Nachdem ich nun fast zwei Stunden lang am Stück Menschen beim Sex zugeschaut habe,  ist die größte Enttäuschung für mich vor allem eins: die fehlende Diversität. Meine oben genannten Erwartungen, die eben in mir hervorgerufen werden, wenn etwas als fortschrittlich/feministisch verkauft wird, werden nicht wirklich erfüllt. So schön und anspruchsvoll die Szenen auch gedreht sind, so werden sie doch nur von weißen, schlanken, „klassisch schönen“ Menschen verkörpert.

Es hätte ja nicht mal sein müssen, dass man hier die komplette Bandbreite an Vielfältigkeit abdeckt und die Diversitäts-Keule par excellence schwingt, aber wenigstens mal ein kurviger Körper? Eine Person of Color? Ein androgynerer Frauentyp? Nichts davon. Ich persönlich empfinde das als schade.

Immerhin: Im letzten Clip („Gender Bender“) wurden klassische in Pornos repräsentierten Rollen-/Genderbilder umgedreht. Eine schwarz-weiß gefilmte BDSM-Szene zeigt einen unterwürfigen, in Strapse gekleideten Mann, der von seiner Drehpartnerin mit einem Strap-On penetriert wird. Persönliche Vorliebe hin oder her, dafür gibt’s von mir großen einen Daumen nach oben.

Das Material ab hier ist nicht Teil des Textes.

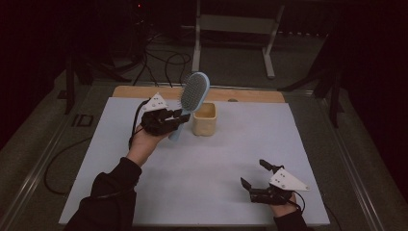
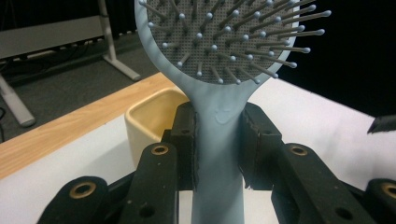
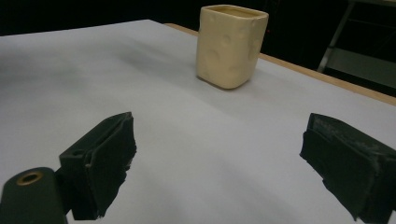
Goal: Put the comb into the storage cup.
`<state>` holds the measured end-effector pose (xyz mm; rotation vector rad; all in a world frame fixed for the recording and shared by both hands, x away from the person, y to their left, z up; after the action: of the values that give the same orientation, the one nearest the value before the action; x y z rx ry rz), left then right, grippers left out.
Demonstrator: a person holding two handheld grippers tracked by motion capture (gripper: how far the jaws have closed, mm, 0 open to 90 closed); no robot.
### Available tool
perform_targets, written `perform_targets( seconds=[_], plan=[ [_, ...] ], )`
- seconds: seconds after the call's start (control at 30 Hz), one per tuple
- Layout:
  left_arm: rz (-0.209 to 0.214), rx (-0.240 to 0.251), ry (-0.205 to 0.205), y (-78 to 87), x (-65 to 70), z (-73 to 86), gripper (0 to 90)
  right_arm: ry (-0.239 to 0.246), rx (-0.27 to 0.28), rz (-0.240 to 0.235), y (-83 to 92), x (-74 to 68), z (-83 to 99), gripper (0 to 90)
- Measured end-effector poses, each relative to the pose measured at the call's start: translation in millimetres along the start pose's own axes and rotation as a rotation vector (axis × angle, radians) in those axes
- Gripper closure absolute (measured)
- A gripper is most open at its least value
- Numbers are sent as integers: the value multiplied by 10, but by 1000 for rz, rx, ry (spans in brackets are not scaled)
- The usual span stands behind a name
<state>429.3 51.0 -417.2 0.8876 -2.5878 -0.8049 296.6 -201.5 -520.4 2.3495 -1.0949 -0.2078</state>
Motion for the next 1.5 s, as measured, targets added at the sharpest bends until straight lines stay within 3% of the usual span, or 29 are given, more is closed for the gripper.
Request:
perform_targets(
  seconds=[0.4,0.7,0.97,1.23,1.5],
  plan=[
    [23,60,22,-165,53,-356,699,-5,7,-5,3,2,-6,95],
    [26,72,29,-347,44,-468,699,-3,12,-5,15,6,-13,95],
    [33,127,57,-476,-9,-613,699,-8,15,-7,24,5,-18,95],
    [45,137,48,-634,-44,-696,699,-4,16,-13,16,1,-14,95],
    [35,182,56,-747,-116,-774,699,-10,16,-17,18,0,-11,95]
  ],
)
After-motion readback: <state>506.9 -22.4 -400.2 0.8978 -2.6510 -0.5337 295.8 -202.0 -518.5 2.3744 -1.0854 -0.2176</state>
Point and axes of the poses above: each handheld gripper's, and its own axes: y roughly backward along the jaws, z roughly out of its underside, x roughly to its right, the point moved 9 cm from there along -y, roughly forward along the jaws, and after that the axes turned 14 degrees about -x, right-handed, at the moved point
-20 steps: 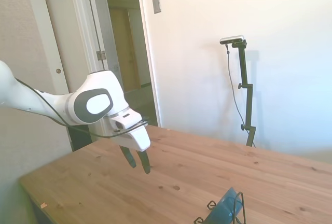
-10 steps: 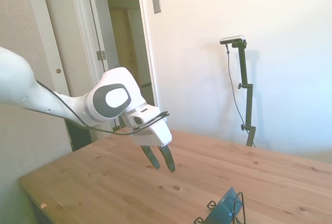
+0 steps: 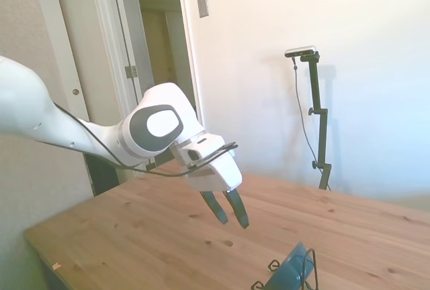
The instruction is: Unload the bowl
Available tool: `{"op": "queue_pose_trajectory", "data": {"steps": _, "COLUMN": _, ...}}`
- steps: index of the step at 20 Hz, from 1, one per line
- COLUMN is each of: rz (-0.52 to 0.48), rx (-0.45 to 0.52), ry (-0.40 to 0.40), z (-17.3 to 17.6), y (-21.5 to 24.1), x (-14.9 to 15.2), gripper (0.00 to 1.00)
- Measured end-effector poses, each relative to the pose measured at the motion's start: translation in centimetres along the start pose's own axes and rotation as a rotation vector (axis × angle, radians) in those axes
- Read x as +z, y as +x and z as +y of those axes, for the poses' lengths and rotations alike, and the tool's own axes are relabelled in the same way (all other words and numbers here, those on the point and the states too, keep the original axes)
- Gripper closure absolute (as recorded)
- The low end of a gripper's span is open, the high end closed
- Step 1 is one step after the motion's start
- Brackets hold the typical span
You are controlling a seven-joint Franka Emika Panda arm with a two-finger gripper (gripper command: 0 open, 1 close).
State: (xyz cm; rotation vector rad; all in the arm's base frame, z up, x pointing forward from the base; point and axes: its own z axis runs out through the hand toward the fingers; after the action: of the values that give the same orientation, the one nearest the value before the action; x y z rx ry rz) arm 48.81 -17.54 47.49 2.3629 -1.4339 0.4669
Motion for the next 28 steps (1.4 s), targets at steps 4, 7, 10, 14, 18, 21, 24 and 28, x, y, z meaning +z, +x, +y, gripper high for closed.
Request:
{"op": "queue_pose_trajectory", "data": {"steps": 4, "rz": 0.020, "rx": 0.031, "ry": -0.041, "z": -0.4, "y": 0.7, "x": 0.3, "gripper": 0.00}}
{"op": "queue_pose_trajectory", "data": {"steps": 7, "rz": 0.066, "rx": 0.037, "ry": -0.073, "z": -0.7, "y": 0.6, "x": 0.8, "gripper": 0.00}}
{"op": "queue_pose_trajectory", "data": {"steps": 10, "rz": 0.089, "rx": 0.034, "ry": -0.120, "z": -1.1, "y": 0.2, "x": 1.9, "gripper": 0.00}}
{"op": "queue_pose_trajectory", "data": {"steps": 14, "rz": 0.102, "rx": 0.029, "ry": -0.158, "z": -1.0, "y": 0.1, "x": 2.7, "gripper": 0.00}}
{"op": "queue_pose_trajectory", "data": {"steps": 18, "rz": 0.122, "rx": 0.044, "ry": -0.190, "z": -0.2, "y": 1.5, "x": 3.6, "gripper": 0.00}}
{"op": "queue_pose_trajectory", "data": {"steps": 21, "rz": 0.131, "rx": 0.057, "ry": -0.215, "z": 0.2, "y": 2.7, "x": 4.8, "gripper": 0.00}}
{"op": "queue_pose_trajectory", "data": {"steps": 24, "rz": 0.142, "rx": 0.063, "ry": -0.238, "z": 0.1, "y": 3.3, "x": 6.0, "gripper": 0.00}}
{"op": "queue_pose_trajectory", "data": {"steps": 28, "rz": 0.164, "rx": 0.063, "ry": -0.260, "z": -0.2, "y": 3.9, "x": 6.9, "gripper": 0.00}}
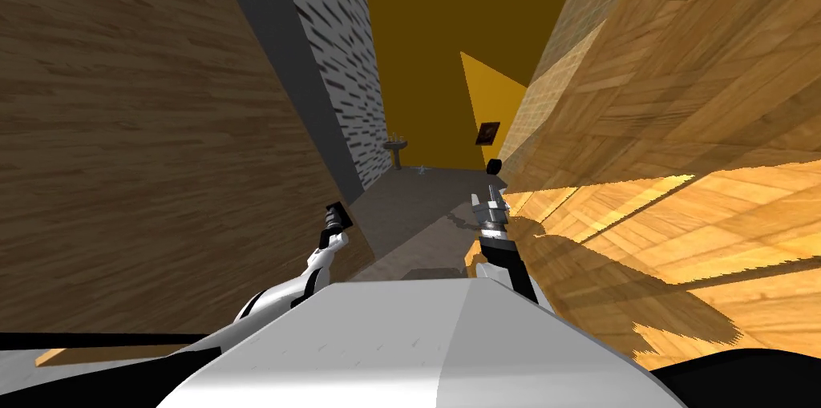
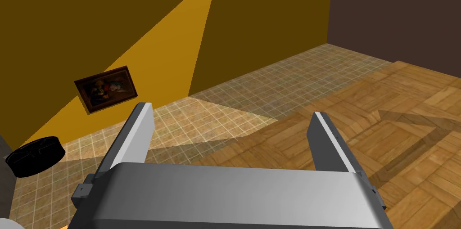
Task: Push the door open
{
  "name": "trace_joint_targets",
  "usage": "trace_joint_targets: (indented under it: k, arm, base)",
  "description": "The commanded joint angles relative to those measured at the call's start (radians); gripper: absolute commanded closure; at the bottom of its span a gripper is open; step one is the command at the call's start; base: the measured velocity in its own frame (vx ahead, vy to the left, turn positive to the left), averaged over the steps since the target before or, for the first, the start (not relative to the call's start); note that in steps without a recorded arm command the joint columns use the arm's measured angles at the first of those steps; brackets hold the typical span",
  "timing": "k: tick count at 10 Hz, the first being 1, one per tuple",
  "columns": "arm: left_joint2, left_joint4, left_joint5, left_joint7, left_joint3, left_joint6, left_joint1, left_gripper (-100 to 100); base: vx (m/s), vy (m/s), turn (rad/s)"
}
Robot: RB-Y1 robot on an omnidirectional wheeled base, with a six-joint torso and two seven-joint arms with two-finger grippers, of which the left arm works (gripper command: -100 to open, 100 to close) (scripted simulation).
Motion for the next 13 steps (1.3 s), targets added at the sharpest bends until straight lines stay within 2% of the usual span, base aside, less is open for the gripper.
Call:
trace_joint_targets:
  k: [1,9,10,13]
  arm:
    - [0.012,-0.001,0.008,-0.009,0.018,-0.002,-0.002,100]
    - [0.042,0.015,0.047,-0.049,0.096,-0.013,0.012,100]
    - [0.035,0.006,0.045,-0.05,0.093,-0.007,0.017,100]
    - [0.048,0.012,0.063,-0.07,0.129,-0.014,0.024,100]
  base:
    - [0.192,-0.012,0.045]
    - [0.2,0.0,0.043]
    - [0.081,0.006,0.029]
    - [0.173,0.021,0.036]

Produzentin Erika Lust am Set

Mein Fazit: Porno im Kino? Finde ich nach wie vor geil! Schließlich schauen die meisten von uns sie doch sowieso, und dass sie trotzdem gesellschaftlich als etwas „Schmutziges“ abgetan werden, ist in meinen Augen einfach nur doppelmoralisch. Warum sie nicht also künftig mehr salonfähig machen? Generell feiere ich extrem, wenn starke Frauen eine Vision haben und mit guten Beispiel für eine offenere Gesellschaft vorangehen. Probs to you, Erika! Dass die FSK derartig freizügigen und expliziten Bildern eine Freigabe (ab 18 Jahren) erteilt hat, ist bisher einzigartig and I applaud for that. 👏🏻

Aber wie gesagt – noch fortschrittlicher hätte es sein können, wenn hier nicht nur nahezu Perfektion (whatever that means) und hauptsächlich die typisch Weiße Cis-Frau/der typisch Weiße Cis-Mann porträtiert worden wäre.

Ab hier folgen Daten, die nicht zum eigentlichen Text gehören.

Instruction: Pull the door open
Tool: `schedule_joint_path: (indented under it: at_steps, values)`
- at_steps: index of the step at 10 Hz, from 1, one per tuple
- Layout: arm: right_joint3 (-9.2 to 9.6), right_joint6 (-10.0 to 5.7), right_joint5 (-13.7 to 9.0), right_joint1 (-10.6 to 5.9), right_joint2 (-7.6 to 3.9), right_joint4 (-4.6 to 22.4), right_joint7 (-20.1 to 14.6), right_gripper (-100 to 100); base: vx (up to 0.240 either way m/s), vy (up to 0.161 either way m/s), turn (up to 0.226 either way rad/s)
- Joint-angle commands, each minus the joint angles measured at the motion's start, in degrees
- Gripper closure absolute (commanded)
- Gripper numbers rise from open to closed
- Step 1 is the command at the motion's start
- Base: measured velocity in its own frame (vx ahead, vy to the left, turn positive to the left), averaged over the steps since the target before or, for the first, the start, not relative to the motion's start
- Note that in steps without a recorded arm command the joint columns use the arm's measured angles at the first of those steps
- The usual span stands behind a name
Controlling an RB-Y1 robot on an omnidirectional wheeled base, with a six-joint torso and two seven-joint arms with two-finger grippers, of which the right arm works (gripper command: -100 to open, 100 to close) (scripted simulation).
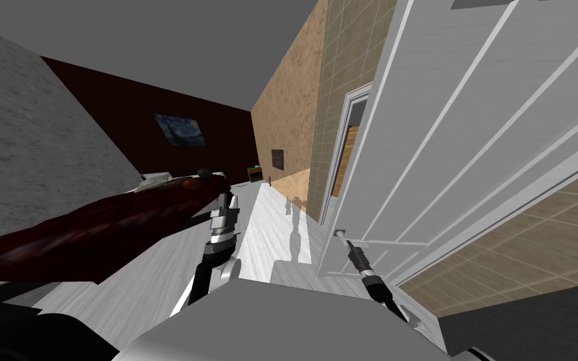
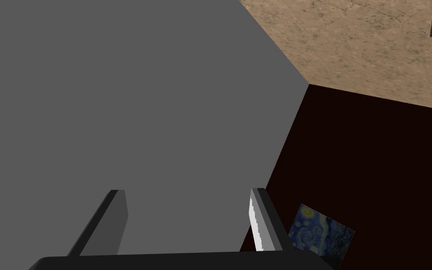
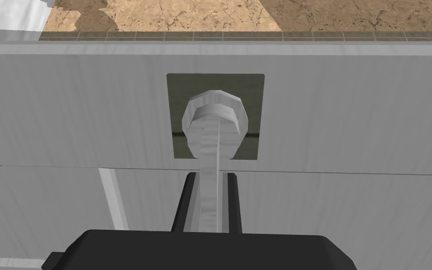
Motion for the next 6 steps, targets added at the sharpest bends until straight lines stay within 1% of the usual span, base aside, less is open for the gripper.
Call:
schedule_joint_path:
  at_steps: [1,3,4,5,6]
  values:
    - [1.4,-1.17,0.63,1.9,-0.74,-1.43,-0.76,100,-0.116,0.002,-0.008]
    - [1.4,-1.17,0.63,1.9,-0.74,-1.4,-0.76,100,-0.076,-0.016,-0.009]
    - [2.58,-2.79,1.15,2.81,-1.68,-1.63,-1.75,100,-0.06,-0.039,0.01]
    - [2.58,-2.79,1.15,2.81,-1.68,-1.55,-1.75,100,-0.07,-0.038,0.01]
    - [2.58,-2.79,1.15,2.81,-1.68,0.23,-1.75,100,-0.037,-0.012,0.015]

Und weil der Elefant jetzt eh im Raum steht, da ich meinen frisch geladenen Satisfyer erwähnt hatte: Nein, er kam nicht zum Einsatz. Darüber bin ich selbst etwas überrascht. Vielleicht war ich gedanklich einfach zu sehr im Arbeitskontext unterwegs, vielleicht war diese Länge und Menge an expliziten Sexthemen aber auch einfach ein Overkill für mein zentrales Nervensystem. Genervter Kitzler von zu viel Nervenkitzel, oder so.

Ich lege euch trotzdem ans Herz, euch ab dem 24. September ein Ticket für XConfessions Night zu besorgen und… es euch danach selbst zu besorgen. Hab ich dann am nächsten Morgen auch nachgeholt.